Task description
Reproduce, exactly, the lines of the material below from the line containing "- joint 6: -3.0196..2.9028" through the line containing "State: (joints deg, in", with both end lines included and nothing else.

Supplied data
┏━━

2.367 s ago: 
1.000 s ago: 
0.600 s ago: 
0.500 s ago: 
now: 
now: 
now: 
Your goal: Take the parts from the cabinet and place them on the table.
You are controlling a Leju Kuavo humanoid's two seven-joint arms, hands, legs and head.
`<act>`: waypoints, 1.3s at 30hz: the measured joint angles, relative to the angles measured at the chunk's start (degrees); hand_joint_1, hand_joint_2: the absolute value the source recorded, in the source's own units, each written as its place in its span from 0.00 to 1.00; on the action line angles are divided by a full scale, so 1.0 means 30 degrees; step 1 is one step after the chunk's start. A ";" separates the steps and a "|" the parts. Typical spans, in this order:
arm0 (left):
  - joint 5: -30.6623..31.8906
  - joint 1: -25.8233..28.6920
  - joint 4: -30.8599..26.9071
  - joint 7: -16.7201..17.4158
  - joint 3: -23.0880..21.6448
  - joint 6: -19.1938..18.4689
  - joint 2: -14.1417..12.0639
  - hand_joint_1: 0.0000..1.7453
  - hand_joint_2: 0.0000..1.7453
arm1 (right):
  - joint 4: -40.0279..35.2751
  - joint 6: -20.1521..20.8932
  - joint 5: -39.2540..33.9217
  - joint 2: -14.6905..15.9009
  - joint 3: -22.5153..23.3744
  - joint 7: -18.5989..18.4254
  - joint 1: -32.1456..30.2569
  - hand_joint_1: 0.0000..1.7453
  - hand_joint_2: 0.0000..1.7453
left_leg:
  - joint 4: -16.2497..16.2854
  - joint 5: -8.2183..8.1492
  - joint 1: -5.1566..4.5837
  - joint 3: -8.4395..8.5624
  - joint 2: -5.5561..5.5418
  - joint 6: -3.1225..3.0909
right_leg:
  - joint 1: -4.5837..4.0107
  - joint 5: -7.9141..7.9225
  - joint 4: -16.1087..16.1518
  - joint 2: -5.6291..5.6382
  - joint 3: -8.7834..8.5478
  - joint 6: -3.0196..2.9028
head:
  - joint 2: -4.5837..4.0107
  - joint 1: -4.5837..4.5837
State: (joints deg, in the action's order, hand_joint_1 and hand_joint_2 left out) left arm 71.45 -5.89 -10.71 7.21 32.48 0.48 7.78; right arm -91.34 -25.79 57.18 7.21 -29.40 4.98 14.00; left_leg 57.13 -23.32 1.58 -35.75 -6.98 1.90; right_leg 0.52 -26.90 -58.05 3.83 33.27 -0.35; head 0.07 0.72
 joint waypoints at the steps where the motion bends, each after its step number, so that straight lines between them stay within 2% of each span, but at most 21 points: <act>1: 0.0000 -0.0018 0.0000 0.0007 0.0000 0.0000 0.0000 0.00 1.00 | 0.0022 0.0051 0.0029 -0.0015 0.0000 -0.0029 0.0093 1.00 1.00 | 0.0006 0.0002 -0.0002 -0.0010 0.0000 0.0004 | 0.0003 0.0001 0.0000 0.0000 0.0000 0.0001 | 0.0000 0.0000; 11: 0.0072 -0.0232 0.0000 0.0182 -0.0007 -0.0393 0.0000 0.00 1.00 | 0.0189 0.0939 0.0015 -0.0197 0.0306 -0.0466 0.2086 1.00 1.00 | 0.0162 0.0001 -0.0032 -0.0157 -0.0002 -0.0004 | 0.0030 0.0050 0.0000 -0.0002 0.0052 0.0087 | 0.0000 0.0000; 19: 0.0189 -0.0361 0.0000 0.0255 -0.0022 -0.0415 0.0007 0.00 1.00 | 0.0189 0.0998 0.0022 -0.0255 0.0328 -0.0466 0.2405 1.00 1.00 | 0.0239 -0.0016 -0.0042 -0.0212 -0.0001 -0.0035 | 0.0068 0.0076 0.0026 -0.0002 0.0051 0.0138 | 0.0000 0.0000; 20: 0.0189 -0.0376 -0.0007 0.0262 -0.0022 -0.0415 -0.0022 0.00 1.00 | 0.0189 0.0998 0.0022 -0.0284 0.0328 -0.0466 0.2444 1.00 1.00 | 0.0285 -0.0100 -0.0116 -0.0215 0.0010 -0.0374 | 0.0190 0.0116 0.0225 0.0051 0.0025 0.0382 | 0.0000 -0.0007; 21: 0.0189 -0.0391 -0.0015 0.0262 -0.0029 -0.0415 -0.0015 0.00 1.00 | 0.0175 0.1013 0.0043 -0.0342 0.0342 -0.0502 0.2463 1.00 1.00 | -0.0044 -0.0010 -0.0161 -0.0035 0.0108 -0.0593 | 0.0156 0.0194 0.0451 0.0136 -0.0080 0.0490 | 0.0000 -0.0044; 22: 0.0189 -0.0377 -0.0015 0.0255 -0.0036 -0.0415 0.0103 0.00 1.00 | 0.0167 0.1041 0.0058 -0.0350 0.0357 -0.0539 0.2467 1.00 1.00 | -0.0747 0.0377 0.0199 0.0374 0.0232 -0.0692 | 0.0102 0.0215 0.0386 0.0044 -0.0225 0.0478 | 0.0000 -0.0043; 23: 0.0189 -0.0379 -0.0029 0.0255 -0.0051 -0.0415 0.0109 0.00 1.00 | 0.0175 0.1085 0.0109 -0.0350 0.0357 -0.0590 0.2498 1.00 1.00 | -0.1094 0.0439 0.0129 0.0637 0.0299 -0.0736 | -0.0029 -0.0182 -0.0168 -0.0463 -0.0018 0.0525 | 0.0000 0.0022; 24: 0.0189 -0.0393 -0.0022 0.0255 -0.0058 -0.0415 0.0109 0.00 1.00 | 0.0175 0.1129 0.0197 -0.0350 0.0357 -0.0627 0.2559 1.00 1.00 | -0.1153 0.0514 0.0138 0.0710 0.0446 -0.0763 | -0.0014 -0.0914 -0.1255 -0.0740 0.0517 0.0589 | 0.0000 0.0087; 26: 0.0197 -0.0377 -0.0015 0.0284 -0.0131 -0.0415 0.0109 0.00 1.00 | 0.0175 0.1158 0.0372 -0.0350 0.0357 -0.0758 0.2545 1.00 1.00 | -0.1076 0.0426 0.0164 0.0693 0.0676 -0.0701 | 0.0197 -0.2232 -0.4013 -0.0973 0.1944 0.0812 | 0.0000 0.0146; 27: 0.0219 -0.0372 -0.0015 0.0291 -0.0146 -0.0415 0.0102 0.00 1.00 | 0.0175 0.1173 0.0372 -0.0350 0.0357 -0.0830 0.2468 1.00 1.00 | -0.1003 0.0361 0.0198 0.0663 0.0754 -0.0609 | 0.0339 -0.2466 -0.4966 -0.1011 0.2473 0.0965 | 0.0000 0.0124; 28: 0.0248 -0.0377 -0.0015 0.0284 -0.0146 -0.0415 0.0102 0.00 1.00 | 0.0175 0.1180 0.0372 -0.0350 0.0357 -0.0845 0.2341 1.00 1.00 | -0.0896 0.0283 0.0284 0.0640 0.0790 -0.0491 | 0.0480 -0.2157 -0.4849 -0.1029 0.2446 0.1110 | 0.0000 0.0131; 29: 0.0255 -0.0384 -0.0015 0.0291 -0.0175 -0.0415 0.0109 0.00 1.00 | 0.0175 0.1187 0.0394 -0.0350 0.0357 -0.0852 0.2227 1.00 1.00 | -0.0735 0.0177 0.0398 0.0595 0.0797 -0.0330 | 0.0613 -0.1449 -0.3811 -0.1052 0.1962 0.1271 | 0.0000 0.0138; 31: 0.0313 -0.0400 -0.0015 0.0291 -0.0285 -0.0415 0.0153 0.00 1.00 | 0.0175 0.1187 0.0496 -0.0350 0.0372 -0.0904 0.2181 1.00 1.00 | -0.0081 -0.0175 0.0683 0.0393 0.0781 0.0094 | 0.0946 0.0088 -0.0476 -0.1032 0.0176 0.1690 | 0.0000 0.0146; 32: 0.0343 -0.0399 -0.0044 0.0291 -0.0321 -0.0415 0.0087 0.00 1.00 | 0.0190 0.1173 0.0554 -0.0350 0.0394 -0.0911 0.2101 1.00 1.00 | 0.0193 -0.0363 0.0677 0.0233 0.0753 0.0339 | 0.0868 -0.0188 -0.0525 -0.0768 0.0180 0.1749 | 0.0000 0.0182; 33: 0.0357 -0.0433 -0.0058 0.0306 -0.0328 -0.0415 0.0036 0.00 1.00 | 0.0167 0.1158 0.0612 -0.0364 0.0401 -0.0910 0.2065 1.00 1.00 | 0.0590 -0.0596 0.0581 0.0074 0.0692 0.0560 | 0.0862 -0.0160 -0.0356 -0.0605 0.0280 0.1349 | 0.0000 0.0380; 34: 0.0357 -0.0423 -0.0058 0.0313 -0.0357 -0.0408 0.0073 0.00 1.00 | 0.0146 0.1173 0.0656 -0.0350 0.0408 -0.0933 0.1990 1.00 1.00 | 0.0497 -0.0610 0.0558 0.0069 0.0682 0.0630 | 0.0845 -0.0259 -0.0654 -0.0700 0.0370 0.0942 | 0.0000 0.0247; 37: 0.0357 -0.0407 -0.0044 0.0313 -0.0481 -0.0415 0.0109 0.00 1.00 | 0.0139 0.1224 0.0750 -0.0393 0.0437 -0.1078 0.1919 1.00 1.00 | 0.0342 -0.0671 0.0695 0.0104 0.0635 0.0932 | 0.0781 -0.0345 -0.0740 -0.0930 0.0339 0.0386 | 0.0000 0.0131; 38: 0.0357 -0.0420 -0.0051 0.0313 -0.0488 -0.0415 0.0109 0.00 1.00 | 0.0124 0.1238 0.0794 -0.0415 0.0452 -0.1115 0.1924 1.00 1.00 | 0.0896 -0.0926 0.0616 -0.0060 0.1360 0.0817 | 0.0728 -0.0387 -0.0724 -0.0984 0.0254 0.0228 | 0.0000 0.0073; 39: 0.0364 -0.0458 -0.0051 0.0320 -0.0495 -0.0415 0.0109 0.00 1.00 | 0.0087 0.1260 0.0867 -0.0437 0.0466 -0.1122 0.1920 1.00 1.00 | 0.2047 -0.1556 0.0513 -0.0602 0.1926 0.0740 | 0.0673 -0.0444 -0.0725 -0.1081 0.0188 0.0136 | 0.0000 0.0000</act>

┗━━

Answer to this task
  - joint 6: -3.0196..2.9028
head:
  - joint 2: -4.5837..4.0107
  - joint 1: -4.5837..4.5837
State: (joints deg, in the action's order, hand_joint_1 and hand_joint_2 left out) left arm 71.45 -5.89 -10.71 7.21 32.48 0.48 7.78; right arm -91.34 -25.79 57.18 7.21 -29.40 4.98 14.00; left_leg 57.13 -23.32 1.58 -35.75 -6.98 1.90; right_leg 0.52 -26.90 -58.05 3.83 33.27 -0.35; head 0.07 0.72

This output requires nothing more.